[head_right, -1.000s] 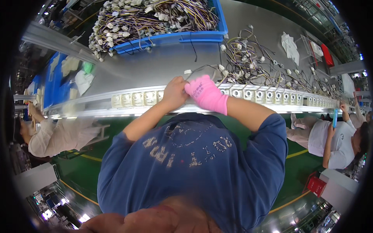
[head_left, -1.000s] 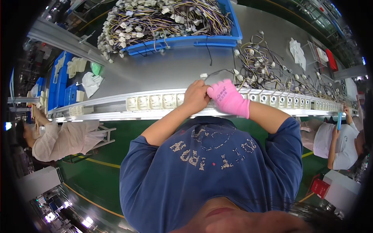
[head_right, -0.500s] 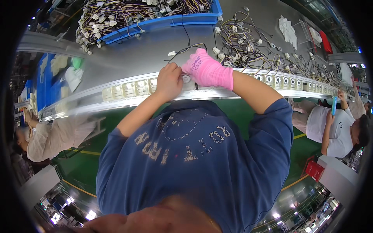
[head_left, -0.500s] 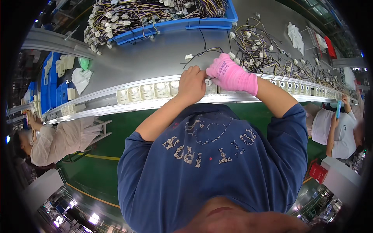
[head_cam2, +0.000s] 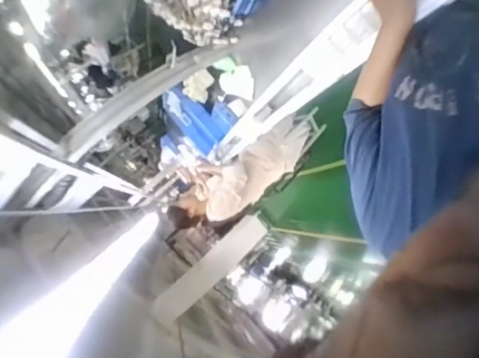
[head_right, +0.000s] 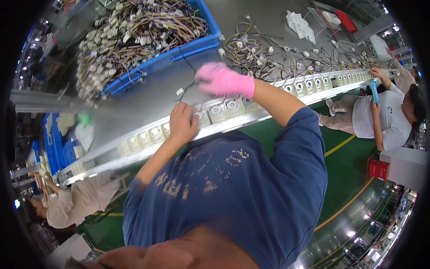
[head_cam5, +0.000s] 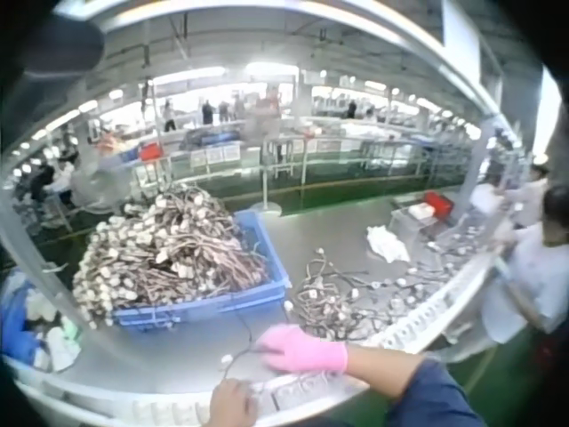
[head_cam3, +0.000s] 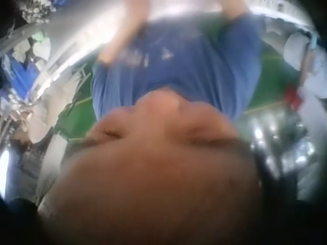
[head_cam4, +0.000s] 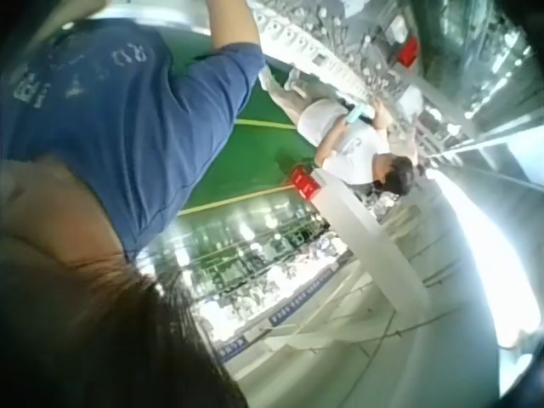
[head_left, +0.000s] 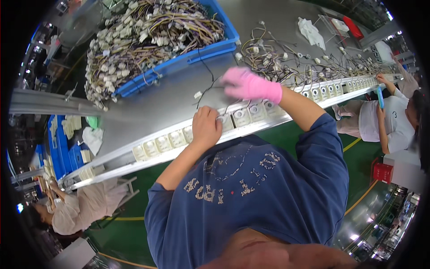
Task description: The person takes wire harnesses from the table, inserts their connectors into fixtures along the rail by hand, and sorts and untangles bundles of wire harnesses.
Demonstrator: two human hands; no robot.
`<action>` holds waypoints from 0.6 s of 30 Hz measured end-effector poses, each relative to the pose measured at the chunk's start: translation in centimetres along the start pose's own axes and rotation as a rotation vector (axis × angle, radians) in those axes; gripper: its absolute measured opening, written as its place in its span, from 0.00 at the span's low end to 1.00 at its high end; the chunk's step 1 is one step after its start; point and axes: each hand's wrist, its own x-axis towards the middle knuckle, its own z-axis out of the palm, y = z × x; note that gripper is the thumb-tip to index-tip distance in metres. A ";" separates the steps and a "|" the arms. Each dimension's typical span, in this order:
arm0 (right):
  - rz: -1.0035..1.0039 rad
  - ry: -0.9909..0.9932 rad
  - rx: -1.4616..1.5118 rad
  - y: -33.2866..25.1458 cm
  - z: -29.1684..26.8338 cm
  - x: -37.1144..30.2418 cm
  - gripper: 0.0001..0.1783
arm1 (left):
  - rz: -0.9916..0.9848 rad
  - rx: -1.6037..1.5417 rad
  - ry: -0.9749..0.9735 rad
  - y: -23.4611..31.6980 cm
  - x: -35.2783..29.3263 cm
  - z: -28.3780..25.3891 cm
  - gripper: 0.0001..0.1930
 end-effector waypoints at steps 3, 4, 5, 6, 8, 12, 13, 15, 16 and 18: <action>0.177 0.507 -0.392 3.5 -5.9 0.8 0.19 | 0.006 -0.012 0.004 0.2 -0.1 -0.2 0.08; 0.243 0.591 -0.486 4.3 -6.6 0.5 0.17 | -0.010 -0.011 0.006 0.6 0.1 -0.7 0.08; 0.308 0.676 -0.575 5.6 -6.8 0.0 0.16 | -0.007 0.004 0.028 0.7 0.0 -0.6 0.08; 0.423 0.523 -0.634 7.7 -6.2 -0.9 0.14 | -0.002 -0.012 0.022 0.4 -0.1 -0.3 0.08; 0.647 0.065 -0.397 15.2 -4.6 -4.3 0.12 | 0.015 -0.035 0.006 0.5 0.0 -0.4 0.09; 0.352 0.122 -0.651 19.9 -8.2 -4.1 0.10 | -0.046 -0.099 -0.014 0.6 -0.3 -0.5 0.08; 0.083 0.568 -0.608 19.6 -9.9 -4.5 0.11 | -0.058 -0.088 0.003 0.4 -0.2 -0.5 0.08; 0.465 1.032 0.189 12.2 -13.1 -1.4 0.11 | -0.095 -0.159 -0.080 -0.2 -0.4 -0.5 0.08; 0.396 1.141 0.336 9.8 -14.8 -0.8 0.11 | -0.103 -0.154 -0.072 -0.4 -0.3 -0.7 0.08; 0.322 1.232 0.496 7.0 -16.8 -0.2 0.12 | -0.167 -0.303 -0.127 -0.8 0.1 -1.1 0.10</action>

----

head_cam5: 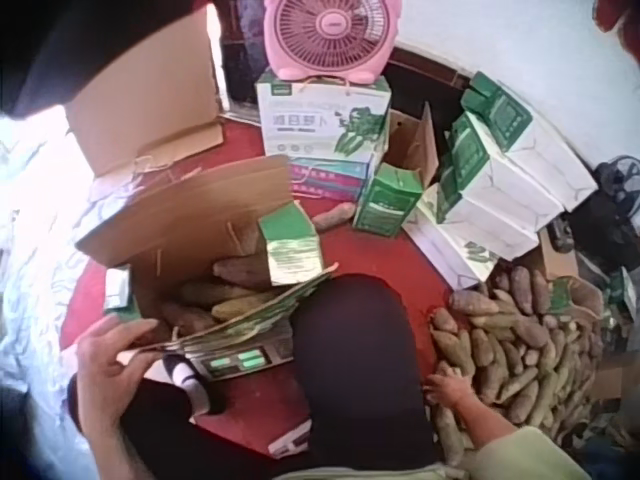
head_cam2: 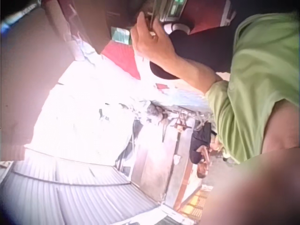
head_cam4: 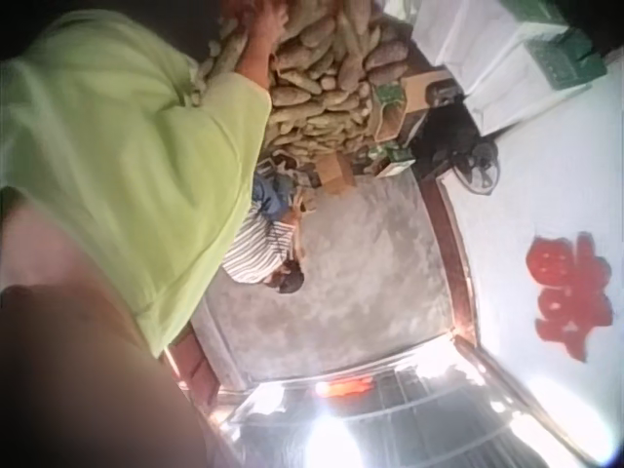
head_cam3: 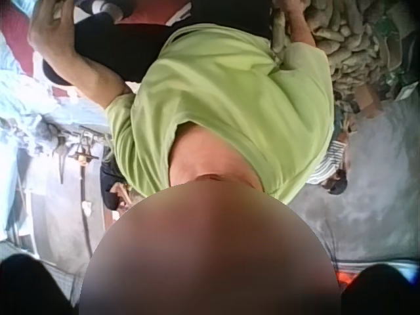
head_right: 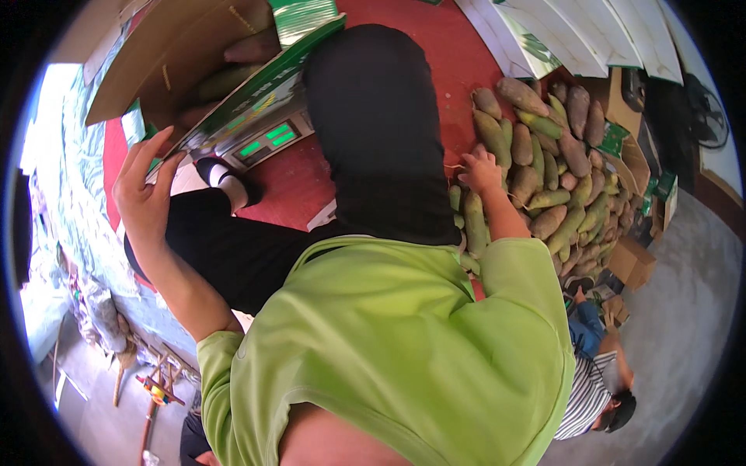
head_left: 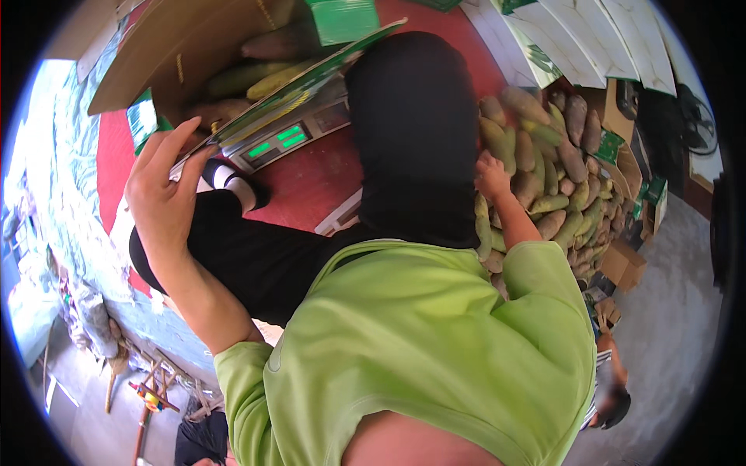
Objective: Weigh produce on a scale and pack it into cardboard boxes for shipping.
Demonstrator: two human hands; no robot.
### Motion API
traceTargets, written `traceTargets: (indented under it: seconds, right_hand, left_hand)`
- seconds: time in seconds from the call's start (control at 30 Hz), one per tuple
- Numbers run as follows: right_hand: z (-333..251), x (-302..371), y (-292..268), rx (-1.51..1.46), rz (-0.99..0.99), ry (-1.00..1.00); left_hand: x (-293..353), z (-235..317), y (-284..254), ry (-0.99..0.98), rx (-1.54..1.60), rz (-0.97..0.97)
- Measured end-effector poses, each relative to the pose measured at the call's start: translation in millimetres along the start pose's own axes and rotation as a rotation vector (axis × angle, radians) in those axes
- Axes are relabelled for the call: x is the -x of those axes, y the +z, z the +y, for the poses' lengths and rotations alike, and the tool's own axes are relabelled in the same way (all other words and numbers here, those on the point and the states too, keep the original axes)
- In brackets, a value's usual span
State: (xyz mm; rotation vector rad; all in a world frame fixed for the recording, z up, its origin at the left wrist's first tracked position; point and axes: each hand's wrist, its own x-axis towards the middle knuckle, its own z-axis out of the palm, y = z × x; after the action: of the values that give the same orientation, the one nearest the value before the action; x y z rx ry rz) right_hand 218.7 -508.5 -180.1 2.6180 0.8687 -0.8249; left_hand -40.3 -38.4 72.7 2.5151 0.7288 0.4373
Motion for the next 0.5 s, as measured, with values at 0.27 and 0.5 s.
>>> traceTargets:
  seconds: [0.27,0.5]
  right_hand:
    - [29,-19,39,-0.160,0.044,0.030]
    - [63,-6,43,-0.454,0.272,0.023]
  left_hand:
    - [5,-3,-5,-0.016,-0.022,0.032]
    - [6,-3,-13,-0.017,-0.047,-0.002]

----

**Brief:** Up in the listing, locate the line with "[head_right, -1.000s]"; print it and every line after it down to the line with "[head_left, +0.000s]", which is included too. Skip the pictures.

**Finished exercise:**
[head_right, -1.000s] 
[head_left, -1.000s] 
[head_right, -0.500s] 
[head_left, -0.500s] 
[head_cam2, +0.000s] 
[head_right, +0.000s] 
[head_cam5, +0.000s] 
[head_cam3, +0.000s] 
[head_cam4, +0.000s] 
[head_left, +0.000s] 

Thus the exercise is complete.